• **INFORMATION GIVEN**
* * * * * * * * *

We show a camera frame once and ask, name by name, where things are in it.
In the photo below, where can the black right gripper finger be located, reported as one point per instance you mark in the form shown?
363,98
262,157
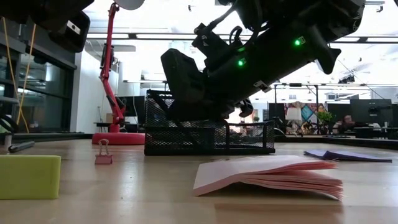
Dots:
183,84

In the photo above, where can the red desk lamp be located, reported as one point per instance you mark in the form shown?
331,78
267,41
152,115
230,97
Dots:
116,138

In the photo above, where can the green potted plant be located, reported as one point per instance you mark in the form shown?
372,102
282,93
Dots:
325,118

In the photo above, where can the black marker pen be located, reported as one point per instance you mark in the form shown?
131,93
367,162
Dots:
21,146

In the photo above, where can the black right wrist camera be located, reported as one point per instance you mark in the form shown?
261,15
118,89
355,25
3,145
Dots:
211,43

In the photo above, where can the black wall television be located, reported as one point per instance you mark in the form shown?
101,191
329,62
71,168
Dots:
135,105

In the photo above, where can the pink sticky note pad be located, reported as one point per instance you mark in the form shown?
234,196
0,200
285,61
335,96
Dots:
248,174

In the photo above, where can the white lampshade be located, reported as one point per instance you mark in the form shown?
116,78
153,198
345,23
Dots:
293,113

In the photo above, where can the colourful wall art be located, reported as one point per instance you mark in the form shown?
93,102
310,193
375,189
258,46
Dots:
311,112

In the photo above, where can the pink binder clip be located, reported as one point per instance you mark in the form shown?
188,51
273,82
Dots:
103,159

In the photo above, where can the black monitor on arm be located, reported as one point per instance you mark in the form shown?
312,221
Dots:
371,109

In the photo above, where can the white light strip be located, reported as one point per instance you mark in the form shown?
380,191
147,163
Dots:
168,36

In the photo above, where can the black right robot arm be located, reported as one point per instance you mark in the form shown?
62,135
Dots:
335,15

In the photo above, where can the black monitor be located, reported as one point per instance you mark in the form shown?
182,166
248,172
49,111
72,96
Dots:
337,109

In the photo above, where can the black mesh desk organizer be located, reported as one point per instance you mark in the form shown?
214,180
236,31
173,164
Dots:
186,140

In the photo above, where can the person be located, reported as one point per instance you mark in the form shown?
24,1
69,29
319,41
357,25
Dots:
346,119

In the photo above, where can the black metal gantry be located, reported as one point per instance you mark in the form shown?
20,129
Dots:
295,84

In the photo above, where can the green sticky note block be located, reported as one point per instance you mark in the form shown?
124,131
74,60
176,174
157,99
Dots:
29,177

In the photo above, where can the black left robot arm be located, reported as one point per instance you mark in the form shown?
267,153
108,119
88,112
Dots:
31,7

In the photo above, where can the black aluminium rig frame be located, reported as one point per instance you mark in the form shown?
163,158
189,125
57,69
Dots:
357,141

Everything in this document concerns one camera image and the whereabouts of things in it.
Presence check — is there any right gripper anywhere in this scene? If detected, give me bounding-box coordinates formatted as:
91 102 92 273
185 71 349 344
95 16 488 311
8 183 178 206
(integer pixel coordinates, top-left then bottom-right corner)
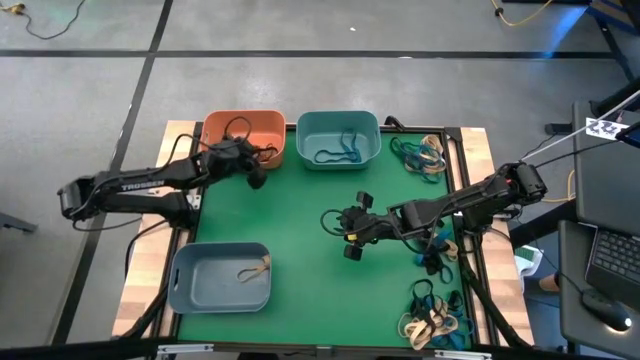
342 190 396 262

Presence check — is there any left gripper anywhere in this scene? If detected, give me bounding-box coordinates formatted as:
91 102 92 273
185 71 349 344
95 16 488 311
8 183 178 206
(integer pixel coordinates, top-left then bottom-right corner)
203 138 269 190

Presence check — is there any wide blue rubber band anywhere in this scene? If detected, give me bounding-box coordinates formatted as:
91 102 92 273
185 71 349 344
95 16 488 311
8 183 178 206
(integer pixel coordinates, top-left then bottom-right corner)
414 232 451 266

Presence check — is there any thin blue rubber band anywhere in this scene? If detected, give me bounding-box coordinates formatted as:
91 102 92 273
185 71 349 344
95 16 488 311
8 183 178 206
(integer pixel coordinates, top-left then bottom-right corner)
313 148 362 166
402 154 446 185

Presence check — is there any thin black rubber band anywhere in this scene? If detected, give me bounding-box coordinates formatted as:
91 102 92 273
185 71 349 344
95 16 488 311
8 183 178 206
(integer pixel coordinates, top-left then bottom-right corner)
409 278 436 321

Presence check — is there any thin teal rubber band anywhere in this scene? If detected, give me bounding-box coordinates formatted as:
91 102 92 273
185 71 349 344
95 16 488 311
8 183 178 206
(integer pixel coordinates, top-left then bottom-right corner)
389 136 426 174

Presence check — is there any orange plastic basket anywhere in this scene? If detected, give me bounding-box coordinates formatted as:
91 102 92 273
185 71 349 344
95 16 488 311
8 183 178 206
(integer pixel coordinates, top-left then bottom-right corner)
201 109 288 171

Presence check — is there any green table mat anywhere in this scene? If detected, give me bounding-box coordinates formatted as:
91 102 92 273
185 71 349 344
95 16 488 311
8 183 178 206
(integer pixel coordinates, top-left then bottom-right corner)
177 127 475 350

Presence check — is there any teal plastic basket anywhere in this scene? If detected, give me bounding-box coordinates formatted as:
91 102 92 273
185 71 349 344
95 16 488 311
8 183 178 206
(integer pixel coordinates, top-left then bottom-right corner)
295 110 383 172

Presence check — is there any black floor tape strip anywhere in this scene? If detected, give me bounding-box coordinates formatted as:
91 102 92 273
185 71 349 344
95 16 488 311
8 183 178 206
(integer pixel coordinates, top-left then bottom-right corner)
0 48 617 61
49 0 175 346

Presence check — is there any grey-blue plastic basket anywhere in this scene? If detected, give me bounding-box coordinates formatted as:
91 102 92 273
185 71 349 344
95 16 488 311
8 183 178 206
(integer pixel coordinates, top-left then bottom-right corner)
167 241 273 315

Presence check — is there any white green shoe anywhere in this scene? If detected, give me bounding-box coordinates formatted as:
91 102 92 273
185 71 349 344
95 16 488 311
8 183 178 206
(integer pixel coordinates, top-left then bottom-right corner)
513 244 545 279

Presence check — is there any person's leg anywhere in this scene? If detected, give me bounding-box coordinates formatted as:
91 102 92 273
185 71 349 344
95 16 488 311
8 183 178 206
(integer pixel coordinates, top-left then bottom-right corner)
538 272 562 294

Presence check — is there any white rod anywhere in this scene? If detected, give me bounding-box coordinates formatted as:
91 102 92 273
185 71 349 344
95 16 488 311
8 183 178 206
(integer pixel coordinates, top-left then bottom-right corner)
519 88 640 162

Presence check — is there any black stand leg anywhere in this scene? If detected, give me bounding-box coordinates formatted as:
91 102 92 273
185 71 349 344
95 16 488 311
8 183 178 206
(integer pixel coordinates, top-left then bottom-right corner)
543 74 640 136

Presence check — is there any grey floor object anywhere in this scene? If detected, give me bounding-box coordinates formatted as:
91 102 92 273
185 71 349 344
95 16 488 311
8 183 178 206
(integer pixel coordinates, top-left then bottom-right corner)
0 211 39 235

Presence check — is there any black desk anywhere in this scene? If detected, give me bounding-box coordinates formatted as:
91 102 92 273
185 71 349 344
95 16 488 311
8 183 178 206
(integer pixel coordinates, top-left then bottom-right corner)
558 99 640 360

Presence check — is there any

* * * * * * * * *

• **DESCRIPTION OF THE TASK**
Set down the records precisely as they appear. Any picture stays out.

• **TASK SOLUTION**
We show a camera frame once and ask, name by name, where things are in it.
In the photo below, where can the black right gripper finger be located, reported as one point per instance you mark in the form shown?
363,98
262,157
Dots:
183,84

In the photo above, where can the red desk lamp be located, reported as one point per instance you mark in the form shown?
331,78
267,41
152,115
230,97
Dots:
116,138

In the photo above, where can the green potted plant be located, reported as one point per instance you mark in the form shown?
372,102
282,93
Dots:
325,118

In the photo above, where can the black marker pen be located, reported as one point per instance you mark in the form shown?
131,93
367,162
Dots:
21,146

In the photo above, where can the black right wrist camera be located, reported as one point per instance you mark in the form shown?
261,15
118,89
355,25
3,145
Dots:
211,43

In the photo above, where can the black wall television be located, reported as one point per instance you mark in the form shown?
101,191
329,62
71,168
Dots:
135,105

In the photo above, where can the pink sticky note pad be located, reported as one point per instance you mark in the form shown?
234,196
0,200
285,61
335,96
Dots:
248,174

In the photo above, where can the white lampshade be located, reported as one point per instance you mark in the form shown?
116,78
153,198
345,23
Dots:
293,113

In the photo above, where can the colourful wall art be located, reported as one point per instance you mark in the form shown?
93,102
310,193
375,189
258,46
Dots:
311,112

In the photo above, where can the pink binder clip be located, reported as one point per instance you mark in the form shown?
188,51
273,82
Dots:
103,159

In the photo above, where can the black monitor on arm be located, reported as one point per instance you mark in the form shown?
312,221
Dots:
371,109

In the photo above, where can the white light strip be located, reported as one point per instance you mark in the form shown?
380,191
147,163
Dots:
168,36

In the photo above, where can the black right robot arm be located, reported as one point per instance you mark in the form shown?
62,135
Dots:
335,15

In the photo above, where can the black monitor be located, reported as one point per instance you mark in the form shown?
182,166
248,172
49,111
72,96
Dots:
337,109

In the photo above, where can the black mesh desk organizer be located, reported as one point per instance you mark in the form shown?
214,180
236,31
173,164
Dots:
186,140

In the photo above, where can the person be located, reported as one point per instance you mark in the form shown?
24,1
69,29
319,41
357,25
Dots:
346,119

In the photo above, where can the black metal gantry be located, reported as one point per instance you mark in the form shown?
20,129
Dots:
295,84

In the photo above, where can the green sticky note block be located, reported as one point per instance you mark in the form shown?
124,131
74,60
176,174
157,99
Dots:
29,177

In the photo above, where can the black left robot arm be located, reported as one point per instance you mark in the form shown?
267,153
108,119
88,112
Dots:
31,7

In the photo above, where can the black aluminium rig frame be located, reported as one point per instance you mark in the form shown?
163,158
189,125
57,69
Dots:
357,141

Everything in this document concerns one camera image and the whereabouts of things in it.
Presence check — is there any right gripper anywhere in this scene? If detected, give me bounding-box coordinates formatted as:
91 102 92 273
185 71 349 344
95 16 488 311
8 183 178 206
(integer pixel coordinates, top-left then bottom-right corner)
342 190 396 262

Presence check — is there any left gripper anywhere in this scene? If detected, give me bounding-box coordinates formatted as:
91 102 92 273
185 71 349 344
95 16 488 311
8 183 178 206
(integer pixel coordinates, top-left then bottom-right corner)
203 138 269 190

Presence check — is there any wide blue rubber band anywhere in this scene? If detected, give me bounding-box coordinates formatted as:
91 102 92 273
185 71 349 344
95 16 488 311
8 183 178 206
(integer pixel coordinates, top-left then bottom-right corner)
414 232 451 266

Presence check — is there any thin blue rubber band anywhere in this scene? If detected, give me bounding-box coordinates formatted as:
91 102 92 273
185 71 349 344
95 16 488 311
8 183 178 206
(integer pixel coordinates, top-left then bottom-right corner)
313 148 362 166
402 154 446 185

Presence check — is there any thin black rubber band anywhere in this scene? If detected, give me bounding-box coordinates formatted as:
91 102 92 273
185 71 349 344
95 16 488 311
8 183 178 206
(integer pixel coordinates, top-left then bottom-right corner)
409 278 436 321

Presence check — is there any thin teal rubber band anywhere in this scene? If detected, give me bounding-box coordinates formatted as:
91 102 92 273
185 71 349 344
95 16 488 311
8 183 178 206
(integer pixel coordinates, top-left then bottom-right corner)
389 136 426 174

Presence check — is there any orange plastic basket anywhere in this scene? If detected, give me bounding-box coordinates formatted as:
91 102 92 273
185 71 349 344
95 16 488 311
8 183 178 206
(integer pixel coordinates, top-left then bottom-right corner)
201 109 288 171

Presence check — is there any green table mat anywhere in this scene? If detected, give me bounding-box coordinates formatted as:
91 102 92 273
185 71 349 344
95 16 488 311
8 183 178 206
(integer pixel coordinates, top-left then bottom-right corner)
177 127 475 350

Presence check — is there any teal plastic basket anywhere in this scene? If detected, give me bounding-box coordinates formatted as:
91 102 92 273
185 71 349 344
95 16 488 311
8 183 178 206
(integer pixel coordinates, top-left then bottom-right corner)
295 110 383 172

Presence check — is there any black floor tape strip anywhere in this scene? If detected, give me bounding-box coordinates formatted as:
91 102 92 273
185 71 349 344
95 16 488 311
8 183 178 206
(integer pixel coordinates, top-left then bottom-right corner)
0 48 617 61
49 0 175 346

Presence check — is there any grey-blue plastic basket anywhere in this scene? If detected, give me bounding-box coordinates formatted as:
91 102 92 273
185 71 349 344
95 16 488 311
8 183 178 206
(integer pixel coordinates, top-left then bottom-right corner)
167 241 273 315

Presence check — is there any white green shoe anywhere in this scene? If detected, give me bounding-box coordinates formatted as:
91 102 92 273
185 71 349 344
95 16 488 311
8 183 178 206
(integer pixel coordinates, top-left then bottom-right corner)
513 244 545 279

Presence check — is there any person's leg anywhere in this scene? If detected, give me bounding-box coordinates formatted as:
91 102 92 273
185 71 349 344
95 16 488 311
8 183 178 206
(integer pixel coordinates, top-left then bottom-right corner)
538 272 562 294

Presence check — is there any white rod anywhere in this scene? If detected, give me bounding-box coordinates formatted as:
91 102 92 273
185 71 349 344
95 16 488 311
8 183 178 206
(integer pixel coordinates, top-left then bottom-right corner)
519 88 640 162

Presence check — is there any black stand leg anywhere in this scene? If detected, give me bounding-box coordinates formatted as:
91 102 92 273
185 71 349 344
95 16 488 311
8 183 178 206
(integer pixel coordinates, top-left then bottom-right corner)
543 74 640 136

Presence check — is there any grey floor object anywhere in this scene? If detected, give me bounding-box coordinates formatted as:
91 102 92 273
185 71 349 344
95 16 488 311
8 183 178 206
(integer pixel coordinates, top-left then bottom-right corner)
0 211 39 235

Presence check — is there any black desk anywhere in this scene? If detected, give me bounding-box coordinates formatted as:
91 102 92 273
185 71 349 344
95 16 488 311
8 183 178 206
(integer pixel coordinates, top-left then bottom-right corner)
558 99 640 360

Presence check — is there any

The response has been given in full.